The Puna grassland zone is dominated by a bunch grass formation that prevails at heights above 3500 m in the central Andes Mountains (Young and others 1997). Bunch (tussock) grasses such as Calamagrostis, Cortaderia, and Festuca become dominant within this zone. Wetlands exist within valley bottoms and on slopes where soils can remain saturated from high rainfall throughout the year. Exposed rock exists above 4000 m, although grasses continue to grow above this elevation and cover most ridges despite nightly frosts and a large diurnal range in temperature (Young 1993a; Young and others 1997). Land use mainly involves cattle grazing; Puna grassland is occasionally burned to trigger regrowth of palatable grasses. It is now considered illegal to set fires inside the park, but grassland fires set outside the park’s boundary can be uncontrollable and spread across tens of square kilometers depending on moisture and wind conditions. Fire scars extending to wet montane treeline show evidence of plant mortality along the edge of this zone (León and others 2001).

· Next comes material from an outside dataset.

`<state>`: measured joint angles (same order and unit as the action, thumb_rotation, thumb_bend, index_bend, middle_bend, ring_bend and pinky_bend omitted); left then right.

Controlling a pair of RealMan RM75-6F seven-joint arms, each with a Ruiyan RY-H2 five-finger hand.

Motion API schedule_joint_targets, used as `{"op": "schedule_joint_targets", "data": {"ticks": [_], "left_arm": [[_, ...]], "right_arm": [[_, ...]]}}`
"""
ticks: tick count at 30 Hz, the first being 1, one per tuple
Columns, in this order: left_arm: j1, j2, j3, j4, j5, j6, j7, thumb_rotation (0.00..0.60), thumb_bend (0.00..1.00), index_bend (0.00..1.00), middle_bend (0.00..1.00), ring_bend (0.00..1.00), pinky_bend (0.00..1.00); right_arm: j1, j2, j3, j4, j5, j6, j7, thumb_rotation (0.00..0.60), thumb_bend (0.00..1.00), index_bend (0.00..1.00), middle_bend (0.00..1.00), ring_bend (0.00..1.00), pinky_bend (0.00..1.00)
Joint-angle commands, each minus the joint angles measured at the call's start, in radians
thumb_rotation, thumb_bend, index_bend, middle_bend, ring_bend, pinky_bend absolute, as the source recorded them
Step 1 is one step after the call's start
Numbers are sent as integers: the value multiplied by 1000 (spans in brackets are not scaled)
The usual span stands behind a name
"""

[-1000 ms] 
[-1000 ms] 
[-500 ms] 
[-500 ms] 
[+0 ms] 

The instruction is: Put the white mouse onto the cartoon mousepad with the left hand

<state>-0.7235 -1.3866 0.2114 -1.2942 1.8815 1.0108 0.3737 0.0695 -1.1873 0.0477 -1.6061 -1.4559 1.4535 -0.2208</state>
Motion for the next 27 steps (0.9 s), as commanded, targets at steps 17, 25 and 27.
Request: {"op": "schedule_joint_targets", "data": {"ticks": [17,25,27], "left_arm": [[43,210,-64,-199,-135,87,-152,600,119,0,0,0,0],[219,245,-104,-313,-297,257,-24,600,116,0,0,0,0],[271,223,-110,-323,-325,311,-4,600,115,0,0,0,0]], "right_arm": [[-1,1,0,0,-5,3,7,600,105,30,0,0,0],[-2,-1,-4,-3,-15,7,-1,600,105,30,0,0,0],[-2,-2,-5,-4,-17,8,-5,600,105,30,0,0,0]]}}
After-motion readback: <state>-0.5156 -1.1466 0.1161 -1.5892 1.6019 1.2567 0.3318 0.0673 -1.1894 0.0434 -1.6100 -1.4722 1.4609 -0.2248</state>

The wet montane forest zone includes forest patches that exist along the slopes of glaciated valleys between 3300 to 3700 m (Young 1993b; 1993c). Although treeline elevation varies markedly across the Andes, forest within the study area continues below ∼3300 m down into the Amazonian lowlands where wet montane forest transitions into tropical rainforest. Forest structure at treeline is heterogeneous with 86 species of scandent plants and 133 species of trees (10 to 15 m) and shrubs (∼2 m). Below treeline, the upper montane forest belt has an understory typically dominated by bamboos of the genus Chusquea; above 2000 m, forest structure is complex with an irregular open canopy 10 to 25 m tall. Below 2000 m, the lower montane forest belt has a forest canopy 20–35 m tall and supports a high diversity of flora and fauna with 30 to 60 tree species per hectare (Young 1993b; 1993c; Young and León 1999).

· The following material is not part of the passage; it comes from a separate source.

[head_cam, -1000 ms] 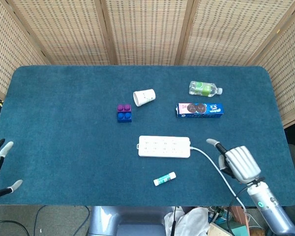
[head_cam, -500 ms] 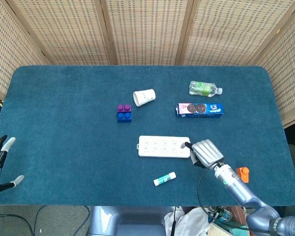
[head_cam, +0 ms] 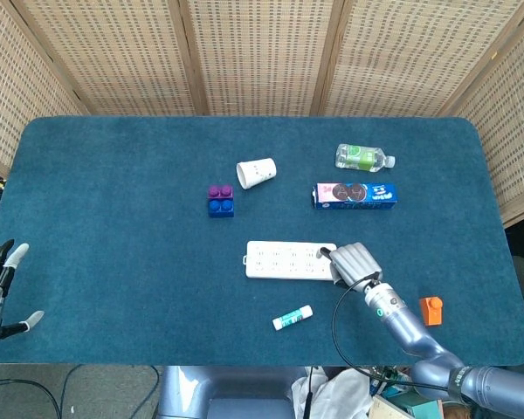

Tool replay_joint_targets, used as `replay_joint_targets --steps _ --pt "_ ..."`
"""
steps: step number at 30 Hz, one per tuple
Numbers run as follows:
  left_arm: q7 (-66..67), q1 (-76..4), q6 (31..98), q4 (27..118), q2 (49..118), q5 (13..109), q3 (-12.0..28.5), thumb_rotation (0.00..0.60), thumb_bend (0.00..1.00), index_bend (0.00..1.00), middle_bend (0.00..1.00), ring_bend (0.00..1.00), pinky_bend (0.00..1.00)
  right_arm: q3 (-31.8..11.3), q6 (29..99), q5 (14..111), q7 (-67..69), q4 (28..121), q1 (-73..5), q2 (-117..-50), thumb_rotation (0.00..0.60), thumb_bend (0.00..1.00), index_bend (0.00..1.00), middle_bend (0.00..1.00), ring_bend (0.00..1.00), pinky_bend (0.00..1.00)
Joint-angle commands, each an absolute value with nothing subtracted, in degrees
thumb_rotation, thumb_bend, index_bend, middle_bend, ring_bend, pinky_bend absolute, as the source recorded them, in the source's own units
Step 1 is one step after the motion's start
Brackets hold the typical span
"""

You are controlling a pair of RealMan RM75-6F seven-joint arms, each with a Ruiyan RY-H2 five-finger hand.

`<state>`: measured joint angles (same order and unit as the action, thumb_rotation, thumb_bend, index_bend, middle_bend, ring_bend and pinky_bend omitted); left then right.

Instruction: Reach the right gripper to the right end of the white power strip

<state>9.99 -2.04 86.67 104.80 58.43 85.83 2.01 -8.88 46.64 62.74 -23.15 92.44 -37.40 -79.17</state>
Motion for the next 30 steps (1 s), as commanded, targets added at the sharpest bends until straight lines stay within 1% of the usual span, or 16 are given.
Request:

Rio Abiseo National Park has a surface area of ∼274,520 hectares and includes both Puna and wet montane forest. It was established in 1983 after an assessment of its diverse natural and cultural resources (Young and others 1994; Leo 1995) and was added to Unesco’s World Heritage List in 1990. Before the park was created, local residents occasionally used the forest as a source of timber, medicinal plants, and game (Young 1993a; APECO 1999; Figueroa and others 2000). Potential threats to the park’s integrity include cattle grazing, fires triggered by humans, theft or destruction of archeological sites, local or commercial interest in opening the area to mining, and possible conversion of premontane forest for coca cultivation (Young 1993a; Young and others 1994; Young and others 1997; Young and León 1999).
Methods
Landsat 5 TM and 7 ETM satellite imagery were selected for LULC classification of the study area during a period when change in land cover by human activity has been recognized as an important driver of global environmental change (Lepers and others 2005). Imagery was obtained for May 15, 1987 and June 30, 2001 for path/rows 08/065 and 08/066. Selection of this imagery was based on minimal cloud cover, time of year, and the timeframe in which land cover change could be monitored since the designation of the protected area. Image pre-processing, classification, change detection, and GIS analysis were done using ERDAS IMAGINE 8.4 and ESRI’s ArcGIS 8.2. Ground control points collected in the field were used to rectify the 2001 pair of scenes. The 1987 pair was rectified to the 2001 image via image-to-image registration. Both pairs were resampled using the nearest-neighbor algorithm with RMS errors under 0.5. The pairs were mosaicked and subset to the study area. Atmospheric corrections were not done to the satellite data as the datasets were classified separately (Song and others 2001).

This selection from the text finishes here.